ÇERKEZKÖY SİYASETİNDE YASEMİN ERSEÇKİN SORUNU

03 Şubat 2023, Cuma 17:58

“Kıymetli basın mensubu arkadaşlarım; yarın davetli olduğumuz CHP İlçe Başkanlığı’nın düzenlemiş olduğu birlik beraberlik kahvaltısına şu dakika gelişen bir sebep ile katılamayacağımı bildirmek isterim. Bunun ile alakalı farklı bir fikir üretilmemesi sebebi ile yarının telaşından atlarım ihtimali ile bu saatte sizlere mesaj atarak rahatsız ettiğim için özür dileyerek konuyu paylaşmak istedim. Herkese İYİ geceler diliyorum”

***

Sayın başkana haksızlık olmasın diye katılamadığı toplantının kendince biz basın mensuplarına attığı basit gerekçeyi aynen başa koyuyorum. Bir de bizim gözümüzden irdeleyelim.

***

Sayın başkan bu akıl size mi ait, başkaları mı verdi bilmiyorum ama çok yanlış bir hamle gibi geldi. Birincisi senin gitmediğin masa; senin genel başkanının oturduğu masadır. Senin oraya gitmemen genel başkanına muhalefettir. Başta İYİ Parti yönetim kurulu üyelerine ve ilçedeki Millet İttifakı ilçe başkanlarına resmen saygısızlıktır. Ani bir durum gelişebilir, burada sorun yok. Toplantıya da gelemeyebilirsin. Asıl sorun şu; İYİ Parti’nin tek sorumlusu siz değilsiniz. Partinin 33 tane daha birim başkanı ve yönetim kurulu üyeleri var. Hiç biride mi uygun değildi, yoksa uygun mu görmediniz?

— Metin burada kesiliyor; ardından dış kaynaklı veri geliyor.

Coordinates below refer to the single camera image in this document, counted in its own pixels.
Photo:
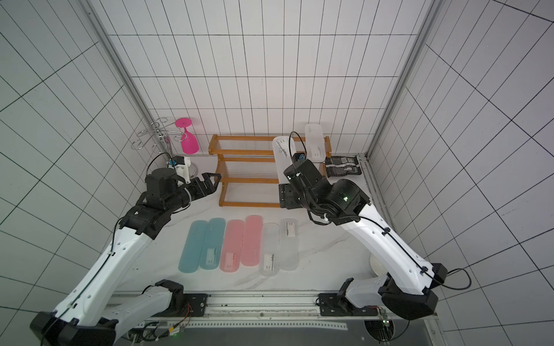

Ya da ayağınız yere mi basmıyor? Yönetim kurulu üyesi arkadaşlarımızı bostan korkuluğu olarak mı görüyorsunuz? Bu ne tutarsızlık. Gidemiyorsanız, partili bir arkadaşınızı görevlendirebilirdiniz. Bu tavır su götürmeyecek kadar art niyetli ve İYİ Parti’nin kurumsal kimliğine zarar vermektir.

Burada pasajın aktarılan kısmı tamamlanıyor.